Railway in Pennsylvania

The Pittsburgh, Harmony, Butler and New Castle Railway, commonly called the Harmony Line, was a broad gauge interurban streetcar line connecting Pittsburgh, Pennsylvania, United States to Butler and New Castle via Harmony and a split at Evans City. There was also an extension that was later added to the line from Ellwood City to Beaver Falls.

The company had a freight station in downtown Pittsburgh on the north side of Duquesne Way just west of Barbeau Street.
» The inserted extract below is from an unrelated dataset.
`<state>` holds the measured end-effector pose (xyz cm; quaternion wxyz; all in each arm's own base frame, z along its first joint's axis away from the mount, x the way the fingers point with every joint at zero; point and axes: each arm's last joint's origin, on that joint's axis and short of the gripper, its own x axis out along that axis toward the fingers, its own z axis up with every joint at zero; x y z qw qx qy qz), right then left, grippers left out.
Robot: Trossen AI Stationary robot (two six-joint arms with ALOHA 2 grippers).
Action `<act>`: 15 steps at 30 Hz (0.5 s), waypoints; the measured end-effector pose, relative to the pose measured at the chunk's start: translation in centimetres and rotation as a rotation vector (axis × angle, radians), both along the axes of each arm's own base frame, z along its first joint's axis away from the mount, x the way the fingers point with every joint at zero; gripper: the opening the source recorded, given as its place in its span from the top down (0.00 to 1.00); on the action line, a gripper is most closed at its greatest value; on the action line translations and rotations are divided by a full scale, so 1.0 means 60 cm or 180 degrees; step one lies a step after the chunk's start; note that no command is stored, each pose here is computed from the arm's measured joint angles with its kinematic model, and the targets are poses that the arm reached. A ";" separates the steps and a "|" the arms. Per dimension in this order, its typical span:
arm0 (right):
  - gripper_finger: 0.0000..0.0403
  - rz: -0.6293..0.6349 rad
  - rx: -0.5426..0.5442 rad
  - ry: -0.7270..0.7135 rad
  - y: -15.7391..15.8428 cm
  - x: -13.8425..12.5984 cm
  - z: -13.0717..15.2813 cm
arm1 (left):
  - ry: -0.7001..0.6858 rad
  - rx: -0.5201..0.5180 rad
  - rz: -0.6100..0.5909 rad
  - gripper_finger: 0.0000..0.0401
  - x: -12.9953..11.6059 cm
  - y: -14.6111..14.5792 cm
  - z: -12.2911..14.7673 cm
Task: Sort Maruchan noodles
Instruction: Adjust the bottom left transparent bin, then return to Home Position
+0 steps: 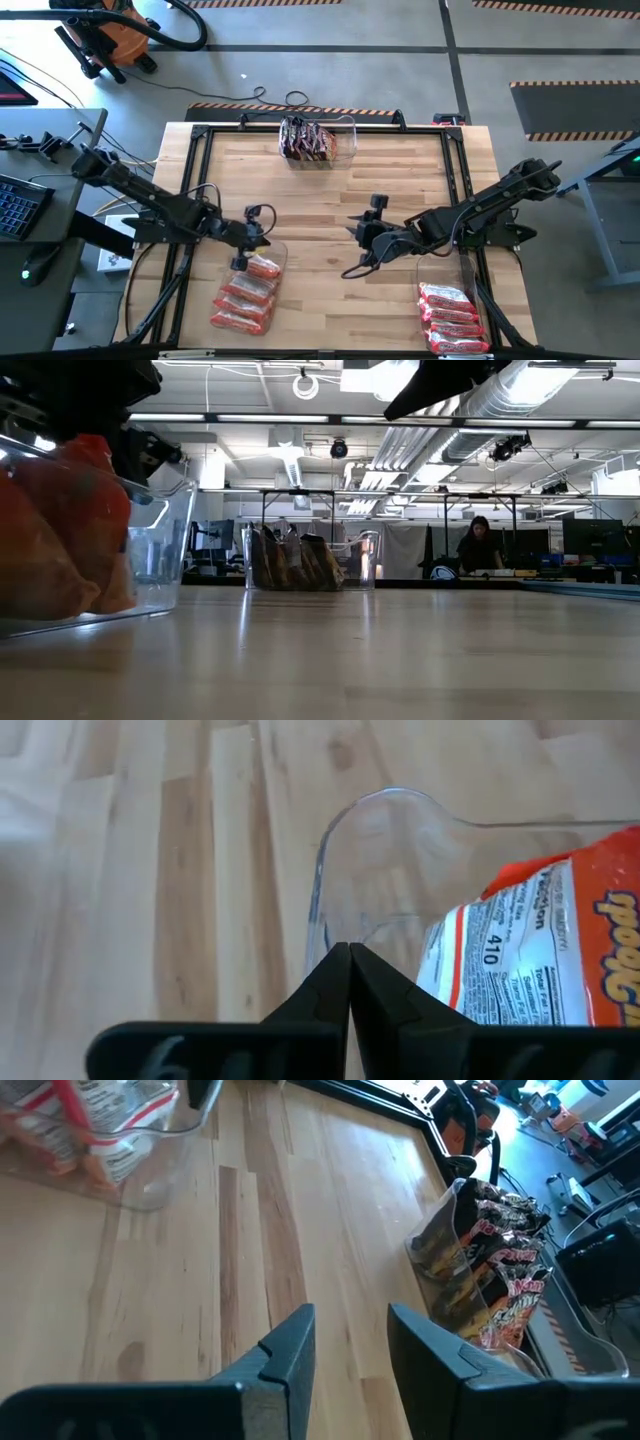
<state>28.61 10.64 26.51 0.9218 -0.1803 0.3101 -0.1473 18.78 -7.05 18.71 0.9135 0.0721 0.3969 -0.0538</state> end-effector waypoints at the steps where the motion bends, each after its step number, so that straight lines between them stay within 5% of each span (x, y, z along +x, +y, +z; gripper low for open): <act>1: 0.73 0.0004 -0.0016 0.0021 0.000 -0.001 -0.001 | -0.0005 0.0009 0.0010 1.00 0.000 0.003 0.001; 8: 0.78 0.0148 -0.0139 0.0168 -0.003 -0.002 -0.002 | -0.0252 -0.0074 0.0062 1.00 -0.022 0.033 0.035; 15: 0.98 0.0251 0.0062 0.0230 -0.042 0.012 0.003 | -0.0816 -0.0328 -0.0084 1.00 -0.050 0.074 0.084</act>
This connected to trackage on Duquesne Way.

==History==
===Pittsburgh, Harmony, Butler and New Castle Railway===
The railway was developed by business partners Russel H. Boggs and Henry Buhl as an adjunct to their department store in Pittsburgh. Mr. Boggs already had a business relationship with many of the farms between Evans City and Pittsburgh and proposed exchanging the right of way across their land for one dollar, a guaranteed trolley stop and an electricity supply. A first step in consolidation of 11 small railways into Harmony, Butler and New Castle Railway happened when the corporation was formed in 1906. The new corporation officers were President Stanley C. Vickers; vice President Harry Ethridge; Secretary, E.M. Baisinger; Treasurer, Mark G. Hibbs, all of Pittsburgh.
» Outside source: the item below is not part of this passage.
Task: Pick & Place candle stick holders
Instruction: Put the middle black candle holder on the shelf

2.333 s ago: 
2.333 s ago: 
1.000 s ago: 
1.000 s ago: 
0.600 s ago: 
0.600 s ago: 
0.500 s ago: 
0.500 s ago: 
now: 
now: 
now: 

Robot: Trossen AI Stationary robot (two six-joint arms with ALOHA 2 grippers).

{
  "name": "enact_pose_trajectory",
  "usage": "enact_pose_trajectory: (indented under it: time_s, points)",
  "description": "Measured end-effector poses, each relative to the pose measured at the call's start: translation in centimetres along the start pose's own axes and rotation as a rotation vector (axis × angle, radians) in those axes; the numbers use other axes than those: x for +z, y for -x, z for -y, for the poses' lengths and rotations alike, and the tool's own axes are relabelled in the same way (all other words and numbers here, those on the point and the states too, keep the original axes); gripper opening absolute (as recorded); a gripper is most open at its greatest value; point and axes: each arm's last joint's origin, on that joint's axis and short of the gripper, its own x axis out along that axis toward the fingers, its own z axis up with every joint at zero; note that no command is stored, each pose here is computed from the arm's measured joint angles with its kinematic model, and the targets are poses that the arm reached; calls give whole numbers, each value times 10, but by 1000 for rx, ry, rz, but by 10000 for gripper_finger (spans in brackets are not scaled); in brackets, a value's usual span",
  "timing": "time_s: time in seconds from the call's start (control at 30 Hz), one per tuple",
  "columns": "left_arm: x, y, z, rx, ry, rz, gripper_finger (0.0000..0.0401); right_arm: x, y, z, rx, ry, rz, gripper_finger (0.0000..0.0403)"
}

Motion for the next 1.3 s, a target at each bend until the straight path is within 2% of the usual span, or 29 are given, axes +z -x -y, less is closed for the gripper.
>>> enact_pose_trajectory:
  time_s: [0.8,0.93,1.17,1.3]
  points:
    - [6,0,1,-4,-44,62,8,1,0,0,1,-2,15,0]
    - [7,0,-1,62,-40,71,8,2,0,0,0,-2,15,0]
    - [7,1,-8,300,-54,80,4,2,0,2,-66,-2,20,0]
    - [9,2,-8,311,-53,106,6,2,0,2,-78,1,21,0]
The first trolley ran to Ellwood City on July 2, 1908. At the southern end of the line Pittsburgh Railways took over the trolley for the run into Pittsburgh, as the final few miles was over their rails. In 1914 an extension along the Beaver Valley was opened. This left Ellwood City heading south west and crossed the Beaver River on Koppel Bridge which was built for the purpose. This bridge also carried vehicle and pedestrian traffic and was subject to a toll.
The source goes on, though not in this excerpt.